Arthur: "It's a vicious circle when you're homeless"

HE dreamed of a better future and decided to leave Latvia for a new life in the UK.

Arthur could not believe his luck when he got a job as a warehouse worker within days of going to the job centre in Bournemouth four years ago and secured a flat.

The 26-year-old, said: “My life in Latvia was okay but it was hard finding a job with the economic crisis so I came to Bournemouth, known as a sunny town. At first it worked out and I couldn’t be happier.”

However after struggling with personal issues including a relationship breakdown, he lost it all.

“Everything crashed and I had an emotional breakdown.”

For a year, his home has been everywhere from car parks and bus shelters to doorways across the town centre.

“It was a struggle.
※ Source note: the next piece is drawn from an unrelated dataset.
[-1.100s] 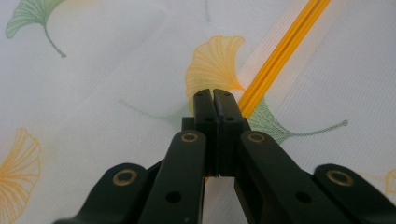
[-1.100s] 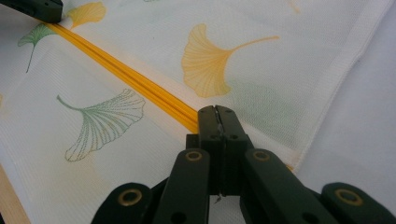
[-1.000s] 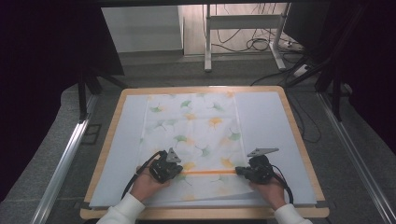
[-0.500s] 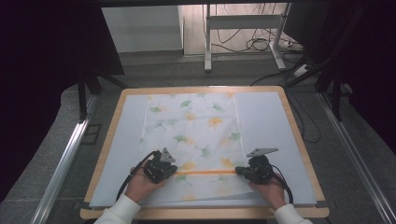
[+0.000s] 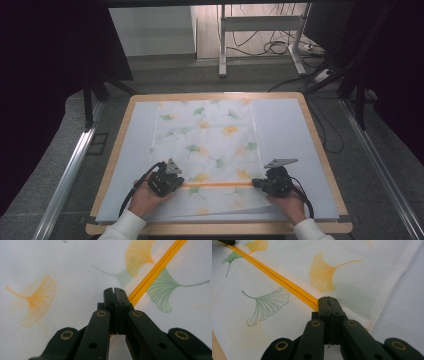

People think as soon as you’re homeless, you’re an alcoholic or a drug user but that’s not always the case.

“I’d love to have a job again and have a roof over my head but because I don’t have an address and I have lost all my documents so I don't have any ID, I can't. It's a vicious circle when you're homeless.”

Rachid Mosae: "I had everything... now I turn to legal highs to get through the day"

RACHID Mosae says he had a dream life.

Married for 20 years, dad-of-three, a mortgage, a job at the docks in Liverpool and a business teaching children boxing, life couldn’t get any better.

“I had everything, I was blessed with a family but I was stupid, things happened, and suddenly I had nothing. I realised what depression was.”

Rachid, originally from Colombia, got divorced and had nothing to his name.

For 12 years he has lived on the streets. He admits he has been in trouble with the police and today calls his home the doorway at McDonald’s.

Like many of the town’s homeless community, the 48-year-old now turns to legal highs to get through each day.

“Losing my boys broke me and now there is nothing. It makes you realise it could happen to anyone."